PROBLEM
An exact copy of the entries is required, excluding any pictures.

Extracted records:
<<<<

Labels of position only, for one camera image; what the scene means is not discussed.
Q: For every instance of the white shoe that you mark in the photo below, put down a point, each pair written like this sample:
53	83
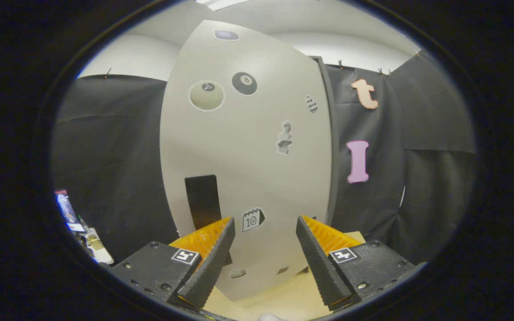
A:
271	318

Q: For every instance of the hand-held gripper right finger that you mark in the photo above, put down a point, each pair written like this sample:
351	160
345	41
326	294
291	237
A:
319	263

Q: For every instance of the black backdrop cloth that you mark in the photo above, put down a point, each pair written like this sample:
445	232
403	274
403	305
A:
105	156

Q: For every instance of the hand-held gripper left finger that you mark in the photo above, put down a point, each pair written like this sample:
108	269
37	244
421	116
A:
210	267

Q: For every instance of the blue printed board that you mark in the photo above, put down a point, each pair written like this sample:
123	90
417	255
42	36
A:
67	209

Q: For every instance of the white box with yellow label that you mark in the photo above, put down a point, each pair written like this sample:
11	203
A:
98	249

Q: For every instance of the long ceiling light panel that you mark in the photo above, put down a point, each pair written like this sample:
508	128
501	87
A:
223	3

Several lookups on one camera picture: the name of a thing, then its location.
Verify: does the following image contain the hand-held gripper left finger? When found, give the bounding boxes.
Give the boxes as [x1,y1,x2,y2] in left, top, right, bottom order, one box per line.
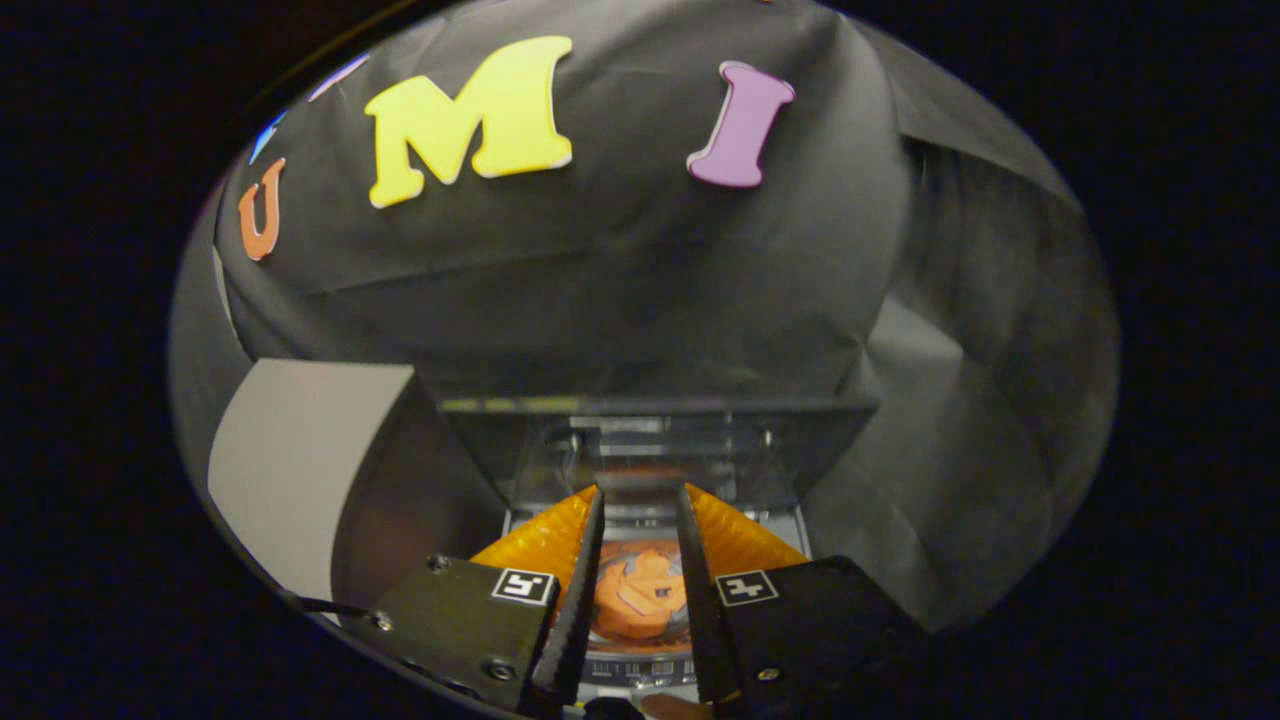
[360,485,606,713]

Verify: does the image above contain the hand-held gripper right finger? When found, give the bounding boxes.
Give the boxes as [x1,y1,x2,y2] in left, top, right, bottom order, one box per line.
[677,483,931,706]

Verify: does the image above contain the orange polo shirt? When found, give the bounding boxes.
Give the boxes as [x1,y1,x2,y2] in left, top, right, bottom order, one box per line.
[590,540,696,641]

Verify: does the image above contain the grey washing machine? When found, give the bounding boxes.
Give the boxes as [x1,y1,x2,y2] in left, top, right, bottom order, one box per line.
[500,500,813,701]

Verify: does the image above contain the dark washing machine lid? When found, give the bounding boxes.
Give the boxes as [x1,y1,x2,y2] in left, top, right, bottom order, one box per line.
[440,395,881,516]

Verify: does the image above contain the silver grey cabinet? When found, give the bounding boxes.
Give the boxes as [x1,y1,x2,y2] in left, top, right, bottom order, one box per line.
[207,358,511,611]

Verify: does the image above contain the black backdrop cloth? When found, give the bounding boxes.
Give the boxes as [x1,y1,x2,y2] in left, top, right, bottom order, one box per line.
[170,0,1121,631]

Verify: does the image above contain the black floor cables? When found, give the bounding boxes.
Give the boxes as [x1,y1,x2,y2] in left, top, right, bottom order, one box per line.
[280,590,371,618]

>>>>

SOLUTION FOR THIS EXERCISE
Labels of position only, for one camera image; what the scene means is not discussed.
Q: For every instance of the white shoe that you mark in the photo below, put down a point, each pair written like this sample:
53	83
A:
271	318

Q: For every instance of the hand-held gripper right finger that you mark in the photo above, put down a point, each pair written like this sample:
351	160
345	41
326	294
291	237
A:
319	263

Q: For every instance of the black backdrop cloth that you mark in the photo above, put down a point, each pair written like this sample:
445	232
403	274
403	305
A:
105	156

Q: For every instance of the hand-held gripper left finger that you mark in the photo above, put down a point, each pair written like this sample:
108	269
37	244
421	116
A:
210	267

Q: For every instance of the blue printed board that you mark in the photo above, put down a point, each pair written like this sample:
123	90
417	255
42	36
A:
67	209

Q: For every instance of the white box with yellow label that you mark in the photo above, put down a point, each pair written like this sample:
11	203
A:
98	249

Q: For every instance of the long ceiling light panel that you mark in the photo above, put down a point, each pair written like this sample:
508	128
501	87
A:
223	3

Several lookups on one camera picture: the name of a thing, then its location.
Verify: does the following image contain the hand-held gripper left finger? When found, give the bounding boxes.
Give the boxes as [x1,y1,x2,y2] in left, top, right, bottom order, one box per line.
[360,485,606,713]

Verify: does the image above contain the hand-held gripper right finger? When found, give the bounding boxes.
Give the boxes as [x1,y1,x2,y2] in left, top, right, bottom order, one box per line.
[677,483,931,706]

Verify: does the image above contain the orange polo shirt? When found, give the bounding boxes.
Give the boxes as [x1,y1,x2,y2] in left, top, right, bottom order, one box per line.
[590,540,696,641]

Verify: does the image above contain the grey washing machine? When found, give the bounding boxes.
Give the boxes as [x1,y1,x2,y2] in left, top, right, bottom order, one box per line.
[500,500,813,701]

Verify: does the image above contain the dark washing machine lid? When found, give the bounding boxes.
Give the boxes as [x1,y1,x2,y2] in left, top, right, bottom order, one box per line.
[440,395,881,516]

Verify: does the image above contain the silver grey cabinet? When found, give the bounding boxes.
Give the boxes as [x1,y1,x2,y2] in left, top, right, bottom order, one box per line.
[207,358,511,611]

Verify: does the image above contain the black backdrop cloth? When found, give the bounding boxes.
Give the boxes as [x1,y1,x2,y2] in left, top, right, bottom order, one box per line.
[170,0,1121,631]

Verify: does the image above contain the black floor cables? When found, give the bounding boxes.
Give the boxes as [x1,y1,x2,y2] in left, top, right, bottom order, one box per line.
[280,590,371,618]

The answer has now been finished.